Haemoglobin is a protein in the blood and its main role is to transport oxygen from the lungs to the rest of the body. It also returns carbon dioxide from our tissues to the lungs. Haemoglobin is formed of four protein molecules called globulin chains. In adults there are two alpha globulin chains and two beta globulin chains. Each of these globulin chains consist heme molecules which contain iron that binds with one molecule of oxygen.

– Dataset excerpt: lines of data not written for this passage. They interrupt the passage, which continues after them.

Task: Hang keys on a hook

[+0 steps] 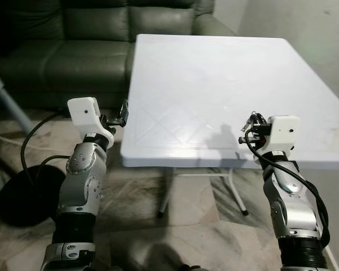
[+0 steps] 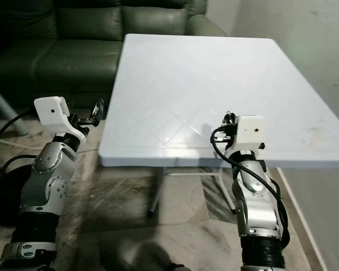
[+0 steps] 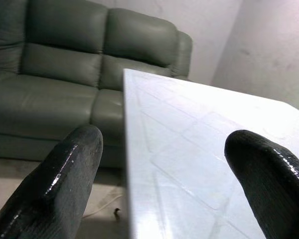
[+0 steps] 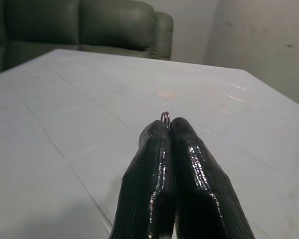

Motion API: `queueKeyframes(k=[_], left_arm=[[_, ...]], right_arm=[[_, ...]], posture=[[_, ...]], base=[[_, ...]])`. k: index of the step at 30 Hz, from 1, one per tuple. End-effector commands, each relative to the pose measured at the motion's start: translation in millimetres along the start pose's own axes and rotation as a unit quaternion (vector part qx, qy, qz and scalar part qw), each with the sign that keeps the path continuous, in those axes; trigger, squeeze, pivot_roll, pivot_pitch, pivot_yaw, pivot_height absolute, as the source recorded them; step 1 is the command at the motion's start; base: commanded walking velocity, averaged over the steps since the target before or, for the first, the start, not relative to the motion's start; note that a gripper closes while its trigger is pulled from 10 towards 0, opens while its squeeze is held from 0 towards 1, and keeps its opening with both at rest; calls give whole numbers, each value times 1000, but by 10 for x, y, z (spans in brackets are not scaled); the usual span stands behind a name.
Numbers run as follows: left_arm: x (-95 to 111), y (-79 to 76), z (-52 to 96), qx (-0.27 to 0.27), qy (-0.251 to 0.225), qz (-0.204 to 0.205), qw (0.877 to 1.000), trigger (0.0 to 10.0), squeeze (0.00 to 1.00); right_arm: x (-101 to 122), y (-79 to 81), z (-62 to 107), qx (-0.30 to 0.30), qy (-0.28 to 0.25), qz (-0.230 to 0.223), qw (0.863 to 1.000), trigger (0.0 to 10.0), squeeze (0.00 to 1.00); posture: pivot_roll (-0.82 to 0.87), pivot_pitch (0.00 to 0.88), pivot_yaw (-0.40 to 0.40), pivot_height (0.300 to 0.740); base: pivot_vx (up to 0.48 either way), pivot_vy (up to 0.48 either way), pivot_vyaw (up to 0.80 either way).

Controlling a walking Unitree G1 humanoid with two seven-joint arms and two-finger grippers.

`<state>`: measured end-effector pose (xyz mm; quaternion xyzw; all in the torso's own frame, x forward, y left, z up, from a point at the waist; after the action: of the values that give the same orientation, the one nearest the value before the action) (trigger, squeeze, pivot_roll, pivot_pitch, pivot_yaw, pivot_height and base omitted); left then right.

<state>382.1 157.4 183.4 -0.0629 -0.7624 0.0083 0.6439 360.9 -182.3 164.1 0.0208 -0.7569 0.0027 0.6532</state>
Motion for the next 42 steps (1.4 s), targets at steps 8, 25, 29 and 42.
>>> queueKeyframes(k=[8,25,29,42], left_arm=[[-105,45,76,12,7,-4,1000,10000,0],[-156,105,146,20,13,16,1000,10000,0],[-166,113,149,27,16,6,999,10000,0],[-234,11,174,18,36,27,999,10000,0]], right_arm=[[-21,111,-19,11,1,9,1000,10000,0],[-57,177,7,21,3,11,1000,10000,0],[-71,186,21,21,4,10,1000,10000,0],[-92,184,56,21,8,10,1000,10000,0]], posture=[[15,32,-40,740],[21,4,-43,740],[20,0,-42,740],[16,0,-44,740]], base=[[0,0,-768],[0,51,-769],[0,240,-769],[0,0,-769]])
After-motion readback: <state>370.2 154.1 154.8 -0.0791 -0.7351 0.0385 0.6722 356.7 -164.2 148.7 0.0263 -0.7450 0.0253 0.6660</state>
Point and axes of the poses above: a point about 5 cm out from each wrist's last joint towards the gripper, its own z axis pointing back from the gripper into the wrist, its own x axis along the axis of the wrist's last joint, y = z × x, the point moved 4 cm from there along -z, pointing out of the wrist towards the gripper, and after that the axes turned 5 degrees about -z, right-handed, at the moved point
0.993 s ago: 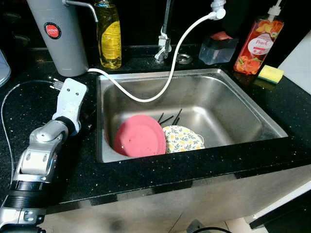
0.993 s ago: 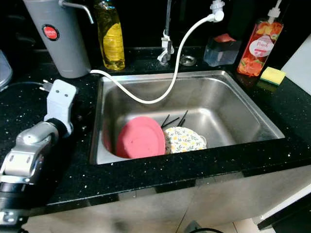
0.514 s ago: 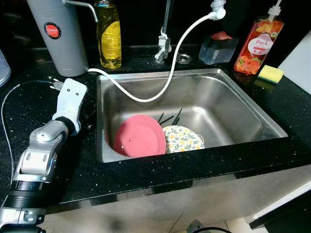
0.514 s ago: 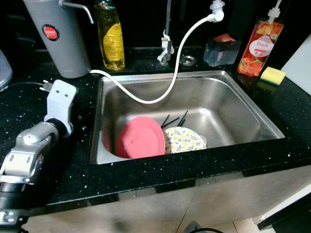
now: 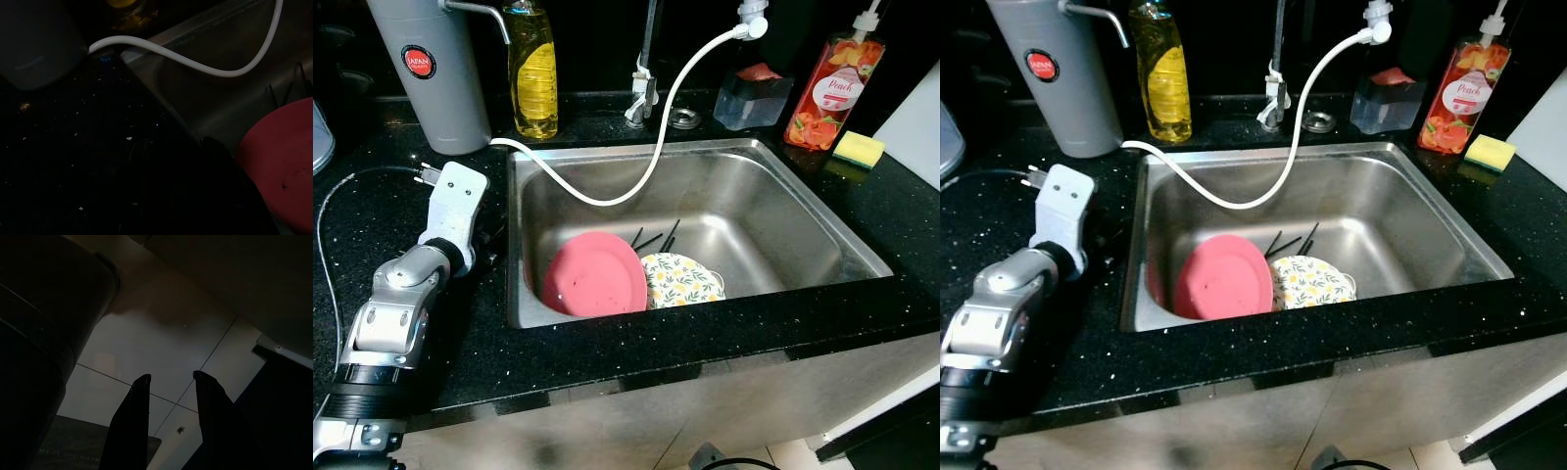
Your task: Kitchen organization
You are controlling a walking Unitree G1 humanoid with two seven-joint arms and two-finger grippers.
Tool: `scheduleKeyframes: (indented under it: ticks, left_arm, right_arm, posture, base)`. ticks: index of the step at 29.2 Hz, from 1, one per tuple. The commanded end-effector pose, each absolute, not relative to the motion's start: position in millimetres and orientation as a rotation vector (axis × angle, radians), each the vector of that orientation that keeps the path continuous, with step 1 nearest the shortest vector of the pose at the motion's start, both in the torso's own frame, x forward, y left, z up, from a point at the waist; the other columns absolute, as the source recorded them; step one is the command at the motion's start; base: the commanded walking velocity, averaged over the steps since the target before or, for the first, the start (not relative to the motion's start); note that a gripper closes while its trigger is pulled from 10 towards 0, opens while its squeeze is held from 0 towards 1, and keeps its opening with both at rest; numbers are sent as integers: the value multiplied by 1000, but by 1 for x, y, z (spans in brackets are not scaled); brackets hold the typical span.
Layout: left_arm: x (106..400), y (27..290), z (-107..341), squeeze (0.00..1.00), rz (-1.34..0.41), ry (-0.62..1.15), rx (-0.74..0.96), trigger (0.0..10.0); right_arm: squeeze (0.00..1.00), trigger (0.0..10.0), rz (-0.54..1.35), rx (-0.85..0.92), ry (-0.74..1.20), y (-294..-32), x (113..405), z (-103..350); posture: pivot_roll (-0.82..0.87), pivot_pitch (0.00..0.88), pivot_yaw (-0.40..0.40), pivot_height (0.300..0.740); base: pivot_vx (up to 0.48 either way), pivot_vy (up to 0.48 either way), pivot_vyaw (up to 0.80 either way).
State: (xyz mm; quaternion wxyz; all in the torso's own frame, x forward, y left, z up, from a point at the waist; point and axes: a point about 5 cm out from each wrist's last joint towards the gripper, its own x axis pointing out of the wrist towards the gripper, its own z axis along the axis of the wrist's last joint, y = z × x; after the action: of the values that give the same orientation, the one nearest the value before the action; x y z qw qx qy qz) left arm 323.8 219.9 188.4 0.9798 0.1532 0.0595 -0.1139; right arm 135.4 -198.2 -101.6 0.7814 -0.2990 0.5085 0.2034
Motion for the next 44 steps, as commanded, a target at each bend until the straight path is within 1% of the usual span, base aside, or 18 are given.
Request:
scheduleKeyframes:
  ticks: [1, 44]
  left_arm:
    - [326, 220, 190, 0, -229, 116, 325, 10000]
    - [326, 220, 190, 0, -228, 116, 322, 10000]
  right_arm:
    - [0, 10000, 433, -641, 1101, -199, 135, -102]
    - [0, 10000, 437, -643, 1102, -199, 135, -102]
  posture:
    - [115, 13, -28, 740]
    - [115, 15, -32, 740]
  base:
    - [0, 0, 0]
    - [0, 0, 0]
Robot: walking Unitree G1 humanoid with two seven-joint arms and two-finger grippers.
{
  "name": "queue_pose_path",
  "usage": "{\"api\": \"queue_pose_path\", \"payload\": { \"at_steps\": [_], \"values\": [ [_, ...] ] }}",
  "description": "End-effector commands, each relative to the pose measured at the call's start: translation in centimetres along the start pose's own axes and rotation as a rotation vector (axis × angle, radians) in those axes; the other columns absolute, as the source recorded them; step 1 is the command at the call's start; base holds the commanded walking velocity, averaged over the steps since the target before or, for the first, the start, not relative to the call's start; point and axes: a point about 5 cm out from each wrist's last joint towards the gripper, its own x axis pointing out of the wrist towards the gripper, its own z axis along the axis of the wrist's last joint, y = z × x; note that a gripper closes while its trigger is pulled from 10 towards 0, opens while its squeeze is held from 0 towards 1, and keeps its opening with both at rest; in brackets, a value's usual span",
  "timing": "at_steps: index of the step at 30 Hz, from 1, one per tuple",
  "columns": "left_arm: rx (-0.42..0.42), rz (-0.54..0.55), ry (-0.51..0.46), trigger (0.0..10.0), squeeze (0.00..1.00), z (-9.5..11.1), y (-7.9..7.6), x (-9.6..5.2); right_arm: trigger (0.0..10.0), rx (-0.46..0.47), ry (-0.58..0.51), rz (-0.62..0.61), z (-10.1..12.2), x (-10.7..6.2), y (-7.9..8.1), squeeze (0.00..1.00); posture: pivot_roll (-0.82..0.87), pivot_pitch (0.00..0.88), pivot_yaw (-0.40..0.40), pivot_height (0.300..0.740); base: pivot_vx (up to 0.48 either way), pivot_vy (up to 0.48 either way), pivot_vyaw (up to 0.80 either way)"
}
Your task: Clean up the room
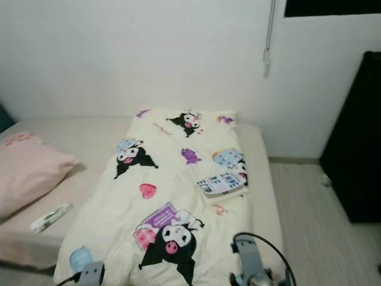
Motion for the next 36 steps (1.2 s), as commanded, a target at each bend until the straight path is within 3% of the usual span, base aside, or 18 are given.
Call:
{"api": "queue_pose_path", "payload": {
  "at_steps": [1, 8, 36],
  "values": [
    [-0.001, 0.009, 0.03, 10.0, 0.0, -0.8, 0.4, -0.2, 10.0, 0.001, -0.008, 0.014, 0.2, 0.1, 0.7, 0.0, -0.11, 0.0, -0.001, 0.711, 0.0, 0.0, 0.76],
    [-0.002, -0.006, 0.028, 10.0, 0.0, -0.7, 0.1, -0.1, 10.0, -0.001, -0.004, -0.05, 0.4, 0.0, -0.2, 0.0, -0.1, 0.0, -0.006, 0.711, 0.0, -0.226, 0.22],
    [-0.001, -0.015, 0.042, 10.0, 0.0, -1.3, -0.1, -0.2, 10.0, -0.024, 0.02, -0.047, -0.5, 0.0, -0.1, 0.0, -0.11, 0.0, -0.013, 0.711, 0.0, -0.48, 0.0]
  ]
}}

Low levels of haemoglobin can cause a condition called anaemia. Consequences of anaemia include:
• Fatigue and lethargy
• Breathing difficulties
• Feeling dizzy and/or faints
• Hair loss and poor skin
• Headaches
• Impact on concentration, memory and mood
• Heart problems such as cardiac disease

An essential mineral absorbed in the small intestine from food, of which only a small amount is stored in the body. Copper can found in food such as shellfish, whole grain products, seeds and nuts.

Copper has a varied role in the body:
• Cofactor in numerous enzymatic processes involved in the production of energy within the body
• Involved in the metabolism of iron
• Has a key role in the processes involved in brain development and functioning of the immune system
• Enables effective communication between nerve cells
• Involved in the maintenance of healthy skin and connective tissue

An essential mineral that is absorbed in the small intestine and transported in the blood to the liver and subsequently to rest of the tissues. Sources of zinc include nuts and beans as well as certain seafood such as oysters, crab and lobsters.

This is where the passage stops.